Angler Gaming PLC announces offering of SEK 10.6 million
Angler Gaming PLC announces a fully underwritten rights offering of SEK 10.6 million
The Board of Directors of Angler Gaming PLC (“Angler” or the “Company”) has decided, subject to the subsequent approval by the Company’s Extraordinary General Meeting on 8 April 2014, to issue new ordinary shares with pre-emption rights for existing shareholders of no more than MSEK 10.6 before transaction costs (the “Rights Issue”). The Rights Issue is underwritten to 100 percent via subscription undertakings and underwriting commitments by existing shareholders. The Board of Directors has also decided, subject to the subsequent approval by the Company’s Extraordinary General Meeting on 8 April 2014 and requisite approvals by Euroclear and the central security depository, on an issue of a maximum of 7,035,826 share option warrants to be allotted free of charge to those who subscribe for new shares in the Rights Issue (the “Warrants”).

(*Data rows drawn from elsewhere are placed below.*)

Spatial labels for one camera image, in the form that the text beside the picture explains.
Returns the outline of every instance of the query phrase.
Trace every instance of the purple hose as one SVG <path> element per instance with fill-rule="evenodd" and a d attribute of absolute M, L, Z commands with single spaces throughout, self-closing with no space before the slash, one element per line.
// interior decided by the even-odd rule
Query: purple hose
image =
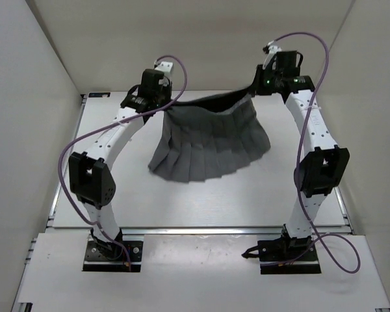
<path fill-rule="evenodd" d="M 285 34 L 283 36 L 280 36 L 279 38 L 275 39 L 274 41 L 277 42 L 277 41 L 279 41 L 281 39 L 284 39 L 284 38 L 290 37 L 290 36 L 294 36 L 294 35 L 297 35 L 297 34 L 302 34 L 302 35 L 310 36 L 310 37 L 313 37 L 313 38 L 317 39 L 324 46 L 324 50 L 325 50 L 324 70 L 322 72 L 322 75 L 320 76 L 320 79 L 319 79 L 316 87 L 315 87 L 315 91 L 313 92 L 313 94 L 311 96 L 311 101 L 309 102 L 309 106 L 307 108 L 307 112 L 306 112 L 306 116 L 305 116 L 305 120 L 304 120 L 304 126 L 302 128 L 302 132 L 300 133 L 299 148 L 298 148 L 298 153 L 296 155 L 296 173 L 295 173 L 295 177 L 294 177 L 295 181 L 299 182 L 299 179 L 300 179 L 300 176 L 299 176 L 300 154 L 301 154 L 301 151 L 302 151 L 302 147 L 304 145 L 305 134 L 306 134 L 306 127 L 307 127 L 307 123 L 309 121 L 309 117 L 311 116 L 313 101 L 315 100 L 317 92 L 318 92 L 318 90 L 319 90 L 319 88 L 320 88 L 320 86 L 321 86 L 321 84 L 322 84 L 322 82 L 323 82 L 323 80 L 325 78 L 326 72 L 328 71 L 328 64 L 330 62 L 330 52 L 329 52 L 328 46 L 326 45 L 325 41 L 320 36 L 317 36 L 317 35 L 315 35 L 315 34 L 313 34 L 311 32 L 302 32 L 302 31 L 294 32 L 294 33 L 291 32 L 289 34 Z M 292 263 L 292 262 L 296 261 L 297 259 L 301 258 L 301 256 L 303 256 L 317 241 L 320 240 L 320 243 L 323 245 L 323 247 L 325 248 L 325 250 L 328 253 L 328 255 L 330 255 L 332 261 L 341 270 L 343 270 L 344 272 L 349 273 L 349 274 L 357 273 L 359 271 L 359 269 L 361 268 L 361 259 L 359 257 L 359 254 L 358 254 L 358 251 L 357 251 L 356 247 L 348 239 L 346 239 L 345 237 L 343 237 L 343 236 L 341 236 L 339 234 L 327 233 L 327 234 L 321 235 L 318 232 L 317 227 L 314 225 L 312 219 L 310 218 L 309 214 L 307 213 L 307 211 L 305 209 L 305 205 L 304 205 L 304 202 L 302 200 L 302 195 L 301 195 L 301 192 L 300 192 L 299 183 L 296 183 L 296 191 L 298 193 L 298 199 L 299 199 L 300 207 L 302 208 L 302 211 L 304 212 L 305 217 L 309 221 L 309 224 L 311 224 L 311 227 L 312 227 L 313 231 L 315 232 L 315 234 L 317 236 L 317 239 L 315 239 L 313 241 L 313 243 L 307 248 L 307 250 L 303 254 L 301 254 L 299 257 L 297 257 L 296 259 L 292 259 L 292 260 L 289 260 L 289 261 L 281 261 L 281 262 L 277 262 L 277 263 L 269 263 L 268 265 L 284 265 L 284 264 L 287 264 L 287 263 Z M 327 236 L 339 237 L 340 239 L 343 239 L 344 241 L 346 241 L 351 246 L 351 248 L 354 250 L 354 252 L 356 253 L 356 256 L 357 256 L 357 268 L 355 270 L 348 270 L 348 269 L 344 268 L 338 262 L 338 260 L 336 260 L 336 258 L 331 253 L 331 250 L 328 248 L 328 246 L 322 240 L 322 238 L 327 237 Z"/>
<path fill-rule="evenodd" d="M 152 115 L 156 112 L 160 112 L 160 111 L 163 111 L 165 109 L 167 109 L 168 107 L 170 107 L 171 105 L 173 105 L 183 94 L 183 92 L 185 91 L 186 87 L 187 87 L 187 83 L 188 83 L 188 74 L 187 74 L 187 70 L 185 68 L 185 66 L 183 65 L 183 63 L 177 58 L 177 57 L 174 57 L 173 55 L 163 55 L 162 57 L 159 57 L 157 59 L 157 61 L 160 61 L 162 59 L 166 59 L 166 58 L 170 58 L 170 59 L 174 59 L 176 60 L 176 62 L 179 63 L 179 65 L 181 66 L 182 68 L 182 71 L 183 71 L 183 77 L 184 77 L 184 81 L 183 81 L 183 87 L 181 89 L 181 91 L 179 92 L 179 94 L 173 99 L 171 100 L 171 102 L 169 102 L 168 104 L 166 104 L 165 106 L 163 107 L 160 107 L 158 109 L 153 109 L 151 111 L 148 111 L 148 112 L 143 112 L 142 114 L 136 114 L 132 117 L 128 117 L 128 118 L 125 118 L 123 120 L 120 120 L 119 122 L 121 124 L 126 124 L 127 122 L 130 122 L 131 120 L 133 119 L 136 119 L 136 118 L 139 118 L 139 117 L 143 117 L 143 116 L 147 116 L 147 115 Z M 75 203 L 75 201 L 73 200 L 69 190 L 68 190 L 68 187 L 66 186 L 65 184 L 65 180 L 64 180 L 64 174 L 62 172 L 62 163 L 63 163 L 63 160 L 64 160 L 64 157 L 65 157 L 65 154 L 68 152 L 68 150 L 75 144 L 77 143 L 78 141 L 81 141 L 85 138 L 88 138 L 88 137 L 91 137 L 92 135 L 95 135 L 97 133 L 100 133 L 100 132 L 103 132 L 105 130 L 108 130 L 108 129 L 111 129 L 111 128 L 114 128 L 114 127 L 118 127 L 118 122 L 116 123 L 112 123 L 110 125 L 106 125 L 105 127 L 102 127 L 102 128 L 99 128 L 97 130 L 94 130 L 92 132 L 89 132 L 85 135 L 82 135 L 80 136 L 79 138 L 76 138 L 75 140 L 73 140 L 72 142 L 68 143 L 67 146 L 64 147 L 64 149 L 62 150 L 62 152 L 60 153 L 60 156 L 59 156 L 59 160 L 58 160 L 58 177 L 59 177 L 59 181 L 60 181 L 60 185 L 66 195 L 66 197 L 68 198 L 68 200 L 70 201 L 72 207 L 75 209 L 75 211 L 77 212 L 77 214 L 81 217 L 81 219 L 83 219 L 83 221 L 88 224 L 89 226 L 97 226 L 99 228 L 99 230 L 101 231 L 101 233 L 103 234 L 103 236 L 108 239 L 110 242 L 120 246 L 124 252 L 124 254 L 126 255 L 127 257 L 127 262 L 129 263 L 129 270 L 131 269 L 131 262 L 130 262 L 130 255 L 129 255 L 129 252 L 127 251 L 127 248 L 123 245 L 123 244 L 120 244 L 119 242 L 116 242 L 114 239 L 110 238 L 105 232 L 104 232 L 104 229 L 101 227 L 101 224 L 97 221 L 97 222 L 91 222 L 89 221 L 86 216 L 81 212 L 80 208 L 77 206 L 77 204 Z"/>

- A Rights Issue of fully paid-up ordinary shares with preferential (pre-emption) rights for existing shareholders in Angler of MSEK 10.6. Shareholders will receive one (1) subscription right for each, on the record date, owned share. Three (3) subscription rights entitle the holder to subscribe for one (1) new fully paid-up ordinary share in Angler. Each new ordinary share shall have the same rights as currently issued shares in the Company.
- The subscription price in the Rights Issue is SEK 0.75 per share.
- Subscription undertakings and underwriting commitments of 100 percent of the Rights Issue have been entered into by existing shareholders of the Company.
- The record date for the Rights Issue is Tuesday, 15 April 2014 and the subscription period will run from and including 17 April up until and including 6 May 2014 or such later date as decided by the Board of Directors.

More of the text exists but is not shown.